** Exercise aim **
The required answer is each line in the entries below where "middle" occurs.

START Given data

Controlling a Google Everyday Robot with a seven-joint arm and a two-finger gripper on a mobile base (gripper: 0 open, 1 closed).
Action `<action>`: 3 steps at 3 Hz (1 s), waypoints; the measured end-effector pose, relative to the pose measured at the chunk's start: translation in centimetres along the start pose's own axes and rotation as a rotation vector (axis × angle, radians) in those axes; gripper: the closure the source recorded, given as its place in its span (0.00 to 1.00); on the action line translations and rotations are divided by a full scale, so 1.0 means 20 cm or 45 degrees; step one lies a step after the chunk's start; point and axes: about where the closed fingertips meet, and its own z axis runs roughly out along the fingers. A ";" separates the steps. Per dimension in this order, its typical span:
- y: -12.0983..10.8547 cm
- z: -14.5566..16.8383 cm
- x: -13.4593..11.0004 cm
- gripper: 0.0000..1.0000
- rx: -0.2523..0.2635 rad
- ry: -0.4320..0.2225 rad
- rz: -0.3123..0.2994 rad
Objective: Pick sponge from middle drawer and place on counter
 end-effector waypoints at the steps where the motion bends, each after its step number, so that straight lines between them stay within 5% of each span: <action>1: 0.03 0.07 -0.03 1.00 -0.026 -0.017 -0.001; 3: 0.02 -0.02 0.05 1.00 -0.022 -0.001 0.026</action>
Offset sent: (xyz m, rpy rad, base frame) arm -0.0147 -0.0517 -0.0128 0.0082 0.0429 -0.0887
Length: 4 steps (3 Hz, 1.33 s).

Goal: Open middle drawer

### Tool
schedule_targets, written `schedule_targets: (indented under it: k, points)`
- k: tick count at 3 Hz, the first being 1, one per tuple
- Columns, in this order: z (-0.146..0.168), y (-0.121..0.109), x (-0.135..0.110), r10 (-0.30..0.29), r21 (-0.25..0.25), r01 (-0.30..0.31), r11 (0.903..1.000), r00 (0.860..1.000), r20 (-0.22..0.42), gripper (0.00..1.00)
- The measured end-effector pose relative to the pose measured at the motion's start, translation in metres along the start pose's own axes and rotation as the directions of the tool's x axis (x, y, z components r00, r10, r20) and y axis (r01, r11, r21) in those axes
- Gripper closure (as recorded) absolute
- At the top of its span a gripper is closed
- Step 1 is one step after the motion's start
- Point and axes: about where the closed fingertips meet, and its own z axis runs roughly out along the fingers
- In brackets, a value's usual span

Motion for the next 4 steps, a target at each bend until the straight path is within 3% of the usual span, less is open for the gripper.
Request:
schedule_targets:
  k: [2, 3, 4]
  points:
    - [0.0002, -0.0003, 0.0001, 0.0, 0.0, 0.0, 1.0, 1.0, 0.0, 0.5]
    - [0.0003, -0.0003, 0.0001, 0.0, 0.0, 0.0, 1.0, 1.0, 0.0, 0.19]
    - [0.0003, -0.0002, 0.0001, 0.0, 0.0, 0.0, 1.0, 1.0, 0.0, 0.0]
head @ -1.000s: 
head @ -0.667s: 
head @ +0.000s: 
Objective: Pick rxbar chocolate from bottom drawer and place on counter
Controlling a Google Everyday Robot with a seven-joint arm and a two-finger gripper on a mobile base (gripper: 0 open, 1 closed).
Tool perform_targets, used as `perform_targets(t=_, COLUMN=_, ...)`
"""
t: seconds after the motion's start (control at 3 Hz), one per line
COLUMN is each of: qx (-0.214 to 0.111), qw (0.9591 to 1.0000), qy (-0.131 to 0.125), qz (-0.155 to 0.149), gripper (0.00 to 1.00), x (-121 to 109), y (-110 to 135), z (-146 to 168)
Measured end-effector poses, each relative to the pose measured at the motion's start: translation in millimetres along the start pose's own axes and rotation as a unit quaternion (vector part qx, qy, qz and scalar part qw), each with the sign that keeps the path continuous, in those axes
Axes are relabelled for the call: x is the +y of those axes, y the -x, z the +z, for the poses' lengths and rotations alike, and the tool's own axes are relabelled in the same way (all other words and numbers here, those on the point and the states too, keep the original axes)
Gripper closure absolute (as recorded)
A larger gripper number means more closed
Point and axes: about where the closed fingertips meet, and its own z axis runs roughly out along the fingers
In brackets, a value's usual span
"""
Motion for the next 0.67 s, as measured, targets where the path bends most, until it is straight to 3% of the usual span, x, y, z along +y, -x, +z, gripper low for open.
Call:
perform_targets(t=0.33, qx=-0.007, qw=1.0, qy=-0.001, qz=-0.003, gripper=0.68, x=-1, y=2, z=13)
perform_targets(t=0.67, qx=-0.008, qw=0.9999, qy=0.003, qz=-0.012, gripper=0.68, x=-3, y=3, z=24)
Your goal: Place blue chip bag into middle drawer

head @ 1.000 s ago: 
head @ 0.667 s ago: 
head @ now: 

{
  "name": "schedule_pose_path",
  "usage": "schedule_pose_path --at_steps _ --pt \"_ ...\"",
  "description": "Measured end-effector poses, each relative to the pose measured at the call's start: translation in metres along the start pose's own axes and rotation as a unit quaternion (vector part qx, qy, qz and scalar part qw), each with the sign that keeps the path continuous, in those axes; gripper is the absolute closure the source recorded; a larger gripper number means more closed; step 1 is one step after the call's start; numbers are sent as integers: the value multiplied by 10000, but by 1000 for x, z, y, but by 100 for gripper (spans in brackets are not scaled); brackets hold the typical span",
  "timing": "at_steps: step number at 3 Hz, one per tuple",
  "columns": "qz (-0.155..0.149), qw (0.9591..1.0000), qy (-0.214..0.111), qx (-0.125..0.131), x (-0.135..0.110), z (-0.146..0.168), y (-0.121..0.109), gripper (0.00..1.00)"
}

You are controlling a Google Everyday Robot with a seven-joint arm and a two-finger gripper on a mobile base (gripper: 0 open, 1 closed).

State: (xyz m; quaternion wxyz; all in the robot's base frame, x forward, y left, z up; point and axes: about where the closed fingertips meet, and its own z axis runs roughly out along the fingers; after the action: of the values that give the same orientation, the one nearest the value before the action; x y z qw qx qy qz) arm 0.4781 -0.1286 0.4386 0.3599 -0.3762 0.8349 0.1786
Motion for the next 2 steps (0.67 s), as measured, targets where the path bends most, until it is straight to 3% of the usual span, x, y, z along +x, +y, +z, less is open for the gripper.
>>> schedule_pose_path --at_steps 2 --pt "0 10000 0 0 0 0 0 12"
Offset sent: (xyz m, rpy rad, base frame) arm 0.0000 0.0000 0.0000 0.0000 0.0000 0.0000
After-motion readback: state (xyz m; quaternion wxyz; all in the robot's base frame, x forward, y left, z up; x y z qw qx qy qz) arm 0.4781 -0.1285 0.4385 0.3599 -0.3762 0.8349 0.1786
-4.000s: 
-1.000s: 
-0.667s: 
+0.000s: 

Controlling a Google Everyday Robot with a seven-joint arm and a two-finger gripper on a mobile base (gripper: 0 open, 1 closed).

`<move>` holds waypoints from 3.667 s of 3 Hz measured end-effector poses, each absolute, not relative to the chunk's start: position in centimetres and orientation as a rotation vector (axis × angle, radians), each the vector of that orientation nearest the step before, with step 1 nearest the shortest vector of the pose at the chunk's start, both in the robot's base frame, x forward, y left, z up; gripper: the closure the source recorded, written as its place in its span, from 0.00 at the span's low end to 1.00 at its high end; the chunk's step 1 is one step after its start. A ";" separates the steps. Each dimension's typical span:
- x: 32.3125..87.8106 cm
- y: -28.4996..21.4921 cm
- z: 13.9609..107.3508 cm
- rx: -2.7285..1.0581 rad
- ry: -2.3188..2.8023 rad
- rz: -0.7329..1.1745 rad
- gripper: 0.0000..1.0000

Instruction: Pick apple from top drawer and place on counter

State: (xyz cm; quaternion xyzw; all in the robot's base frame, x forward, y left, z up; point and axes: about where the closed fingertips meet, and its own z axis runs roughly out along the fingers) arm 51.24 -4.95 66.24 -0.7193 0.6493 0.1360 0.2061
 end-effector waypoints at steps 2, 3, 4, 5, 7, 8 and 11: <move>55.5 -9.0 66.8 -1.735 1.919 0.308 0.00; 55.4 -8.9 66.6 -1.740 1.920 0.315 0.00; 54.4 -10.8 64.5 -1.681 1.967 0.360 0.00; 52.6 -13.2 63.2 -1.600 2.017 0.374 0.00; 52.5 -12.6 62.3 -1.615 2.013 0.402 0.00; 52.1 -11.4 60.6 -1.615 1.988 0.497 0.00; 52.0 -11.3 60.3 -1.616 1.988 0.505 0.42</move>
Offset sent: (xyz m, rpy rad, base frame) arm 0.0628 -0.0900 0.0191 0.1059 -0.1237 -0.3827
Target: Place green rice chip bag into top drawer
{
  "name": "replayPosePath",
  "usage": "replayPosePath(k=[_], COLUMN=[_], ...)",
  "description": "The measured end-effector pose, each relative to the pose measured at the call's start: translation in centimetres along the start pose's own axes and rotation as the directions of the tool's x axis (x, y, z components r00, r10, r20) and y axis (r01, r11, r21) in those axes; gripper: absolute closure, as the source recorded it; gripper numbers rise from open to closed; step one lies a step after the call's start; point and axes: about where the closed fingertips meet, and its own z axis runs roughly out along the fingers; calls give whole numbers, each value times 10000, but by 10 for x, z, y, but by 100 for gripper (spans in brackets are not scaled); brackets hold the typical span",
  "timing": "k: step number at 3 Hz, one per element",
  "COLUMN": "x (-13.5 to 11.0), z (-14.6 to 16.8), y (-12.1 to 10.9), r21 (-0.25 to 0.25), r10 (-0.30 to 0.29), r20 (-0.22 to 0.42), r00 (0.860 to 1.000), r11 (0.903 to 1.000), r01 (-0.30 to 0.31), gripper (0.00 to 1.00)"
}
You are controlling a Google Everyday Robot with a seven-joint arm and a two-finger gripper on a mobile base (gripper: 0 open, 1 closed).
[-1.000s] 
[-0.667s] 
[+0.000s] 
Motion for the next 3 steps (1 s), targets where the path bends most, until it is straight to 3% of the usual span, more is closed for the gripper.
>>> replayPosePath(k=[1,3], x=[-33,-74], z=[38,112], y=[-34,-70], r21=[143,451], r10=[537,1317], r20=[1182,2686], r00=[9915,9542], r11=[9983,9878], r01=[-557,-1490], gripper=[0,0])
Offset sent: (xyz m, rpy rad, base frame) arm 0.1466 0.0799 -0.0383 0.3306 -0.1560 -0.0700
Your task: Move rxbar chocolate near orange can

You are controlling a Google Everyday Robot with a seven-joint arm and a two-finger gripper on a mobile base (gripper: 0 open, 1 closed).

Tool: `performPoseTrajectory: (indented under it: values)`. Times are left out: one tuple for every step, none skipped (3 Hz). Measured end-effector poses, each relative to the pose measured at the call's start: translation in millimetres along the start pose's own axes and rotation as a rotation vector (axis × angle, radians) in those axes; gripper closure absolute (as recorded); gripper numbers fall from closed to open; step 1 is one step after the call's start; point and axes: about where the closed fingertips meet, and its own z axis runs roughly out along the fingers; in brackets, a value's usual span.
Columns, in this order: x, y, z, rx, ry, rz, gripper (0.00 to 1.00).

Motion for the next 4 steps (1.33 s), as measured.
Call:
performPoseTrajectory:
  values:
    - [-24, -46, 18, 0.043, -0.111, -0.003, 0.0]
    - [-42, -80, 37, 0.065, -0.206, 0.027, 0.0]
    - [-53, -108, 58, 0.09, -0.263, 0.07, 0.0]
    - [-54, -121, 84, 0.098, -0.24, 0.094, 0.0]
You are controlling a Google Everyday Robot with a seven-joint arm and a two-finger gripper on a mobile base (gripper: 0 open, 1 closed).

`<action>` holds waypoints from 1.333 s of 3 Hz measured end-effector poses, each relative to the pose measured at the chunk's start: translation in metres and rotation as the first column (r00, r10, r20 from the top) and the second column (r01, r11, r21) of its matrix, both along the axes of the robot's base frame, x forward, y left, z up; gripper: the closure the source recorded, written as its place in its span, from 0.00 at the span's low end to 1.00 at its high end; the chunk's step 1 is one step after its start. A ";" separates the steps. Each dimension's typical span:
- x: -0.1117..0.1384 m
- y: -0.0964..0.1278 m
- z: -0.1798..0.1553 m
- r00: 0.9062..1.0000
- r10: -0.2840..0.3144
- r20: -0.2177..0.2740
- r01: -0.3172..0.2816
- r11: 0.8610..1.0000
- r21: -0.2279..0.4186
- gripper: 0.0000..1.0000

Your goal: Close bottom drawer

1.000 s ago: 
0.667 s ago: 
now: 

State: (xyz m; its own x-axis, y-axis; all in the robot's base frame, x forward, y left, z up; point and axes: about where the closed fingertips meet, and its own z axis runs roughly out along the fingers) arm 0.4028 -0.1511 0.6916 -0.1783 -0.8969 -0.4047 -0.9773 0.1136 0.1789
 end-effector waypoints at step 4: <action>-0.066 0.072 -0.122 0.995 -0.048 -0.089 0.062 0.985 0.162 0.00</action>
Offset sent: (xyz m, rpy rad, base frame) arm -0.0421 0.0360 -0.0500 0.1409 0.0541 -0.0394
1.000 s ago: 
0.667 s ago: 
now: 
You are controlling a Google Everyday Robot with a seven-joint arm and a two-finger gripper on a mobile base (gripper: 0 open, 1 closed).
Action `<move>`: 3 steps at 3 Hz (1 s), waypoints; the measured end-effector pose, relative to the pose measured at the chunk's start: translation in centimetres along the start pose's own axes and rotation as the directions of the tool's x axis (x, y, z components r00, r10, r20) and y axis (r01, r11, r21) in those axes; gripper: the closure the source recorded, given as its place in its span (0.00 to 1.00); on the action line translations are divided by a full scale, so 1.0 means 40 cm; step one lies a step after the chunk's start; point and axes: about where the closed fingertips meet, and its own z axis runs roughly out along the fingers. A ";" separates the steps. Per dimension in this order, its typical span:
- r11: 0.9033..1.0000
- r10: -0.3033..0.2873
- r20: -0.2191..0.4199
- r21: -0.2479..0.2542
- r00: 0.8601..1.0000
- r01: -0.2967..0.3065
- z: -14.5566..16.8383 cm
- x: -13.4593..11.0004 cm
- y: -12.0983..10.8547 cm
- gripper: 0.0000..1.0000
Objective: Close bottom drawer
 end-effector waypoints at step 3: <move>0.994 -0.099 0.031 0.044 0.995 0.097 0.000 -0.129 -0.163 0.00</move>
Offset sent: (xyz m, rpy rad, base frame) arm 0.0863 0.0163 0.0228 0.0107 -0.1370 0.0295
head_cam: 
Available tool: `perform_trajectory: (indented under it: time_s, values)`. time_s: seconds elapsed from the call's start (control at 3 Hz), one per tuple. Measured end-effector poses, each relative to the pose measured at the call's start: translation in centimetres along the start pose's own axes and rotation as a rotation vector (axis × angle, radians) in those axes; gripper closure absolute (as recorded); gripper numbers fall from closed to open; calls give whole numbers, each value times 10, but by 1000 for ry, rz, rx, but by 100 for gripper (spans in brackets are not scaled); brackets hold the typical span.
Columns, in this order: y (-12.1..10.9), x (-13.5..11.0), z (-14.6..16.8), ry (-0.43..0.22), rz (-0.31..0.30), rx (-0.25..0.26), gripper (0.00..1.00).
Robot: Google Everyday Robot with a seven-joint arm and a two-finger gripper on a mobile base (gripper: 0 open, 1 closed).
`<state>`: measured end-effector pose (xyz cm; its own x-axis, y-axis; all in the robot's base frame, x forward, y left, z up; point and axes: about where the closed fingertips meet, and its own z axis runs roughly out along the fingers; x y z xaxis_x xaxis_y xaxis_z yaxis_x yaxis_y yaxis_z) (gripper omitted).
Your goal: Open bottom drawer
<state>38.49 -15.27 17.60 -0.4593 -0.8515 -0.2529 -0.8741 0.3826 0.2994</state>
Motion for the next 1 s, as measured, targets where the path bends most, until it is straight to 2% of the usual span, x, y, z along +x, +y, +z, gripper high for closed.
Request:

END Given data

** Response to the task **
Objective: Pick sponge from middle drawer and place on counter
Goal: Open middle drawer
Your goal: Place blue chip bag into middle drawer

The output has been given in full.